Sulla disperata fuga verso la salvezza di due fra i condannati a morte, non essendoci stato nessun testimone oculare, ci furono anche anche ad altre versioni. Albino Pizzolato, ad esempio, riportando i ricordi di sua madre, afferma che i due avevano già raggiunto il fossato quando furono rincorsi e lì fucilati dalle SS. Sarà poi il fratello del custode del cimitero a raccoglierli e a portarli vicino agli altri. (Comunicazione all'Autore, 25 aprile 2017).
[22] Per la reazione del Comando Piazza di Treviso, cfr. Schiavetto, Intervista a Enrico Opocher..., Documento 38: “Comunicazione di Vittorio, commissario del Gruppo Brigate Garibaldi di Treviso al Comando Piazza”, pp. 197-198. Nella concitazione di quelle ore l'episodio venne riferito come accaduto a Povegliano, ma si tratta senza alcun dubbio della fucilazione di Villorba.
[23] La ricerca nell'archivio parrocchiale di Fiera è stata effettuata da Adriano Caldato.
Sulla grande partecipazione popolare ai funerali dei partigiani e sui commenti della popolazione, cfr. testimonianza di Elio Cibin, file 17012601, 16:20 e 20:12.

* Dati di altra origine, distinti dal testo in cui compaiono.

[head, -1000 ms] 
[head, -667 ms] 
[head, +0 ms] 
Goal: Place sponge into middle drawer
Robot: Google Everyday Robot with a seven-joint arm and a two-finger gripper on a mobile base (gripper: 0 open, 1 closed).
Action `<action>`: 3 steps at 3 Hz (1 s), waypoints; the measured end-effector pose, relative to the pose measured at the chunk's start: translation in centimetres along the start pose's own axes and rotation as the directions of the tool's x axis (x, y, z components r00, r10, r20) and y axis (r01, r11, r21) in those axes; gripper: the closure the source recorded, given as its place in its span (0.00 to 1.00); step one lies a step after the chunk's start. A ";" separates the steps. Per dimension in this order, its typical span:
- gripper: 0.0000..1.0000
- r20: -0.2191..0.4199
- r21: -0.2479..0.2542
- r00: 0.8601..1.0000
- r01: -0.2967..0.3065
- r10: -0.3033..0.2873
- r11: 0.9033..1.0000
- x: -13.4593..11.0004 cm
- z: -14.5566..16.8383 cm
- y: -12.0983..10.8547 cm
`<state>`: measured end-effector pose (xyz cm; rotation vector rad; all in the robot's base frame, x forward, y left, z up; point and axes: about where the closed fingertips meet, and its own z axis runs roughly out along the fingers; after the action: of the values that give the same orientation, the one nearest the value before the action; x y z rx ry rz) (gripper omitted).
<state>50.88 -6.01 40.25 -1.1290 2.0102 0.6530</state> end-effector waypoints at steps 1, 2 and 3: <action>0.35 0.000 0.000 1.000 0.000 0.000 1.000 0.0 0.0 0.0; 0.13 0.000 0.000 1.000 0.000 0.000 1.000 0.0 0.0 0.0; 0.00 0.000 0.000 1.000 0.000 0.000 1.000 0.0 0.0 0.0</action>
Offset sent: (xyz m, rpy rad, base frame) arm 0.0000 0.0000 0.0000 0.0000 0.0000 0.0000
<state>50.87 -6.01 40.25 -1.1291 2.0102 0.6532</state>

[24] La voce popolare, a Fiera, vuole che sul muro del cimitero siano ancora presenti i fori delle pallottole sparate ai partigiani. In effetti, nella parete alle spalle del piccolo monumento posto di fronte all’ingresso del cimitero ci sono delle sbrecciature nelle pietre che possono far pensare all’impatto delle pallottole, «ma non è così, precisa Onorio Ghirardo, perché i partigiani non furono fucilati in quel punto, ma nella parete nord del cimitero dove è posta la lapide del comune di Villorba».
[25] Intervista a Elio Cibin del 26 gennaio 2017, 17:42-19:45, sintesi.
Elio Fregonese fu partigiano, dirigente sindacale, deputato del PCI e nel 1992 fondatore dell'Istresco, assieme a un altro partigiano, il due volte sindaco DC di Castelfranco Veneto, Gino Sartor.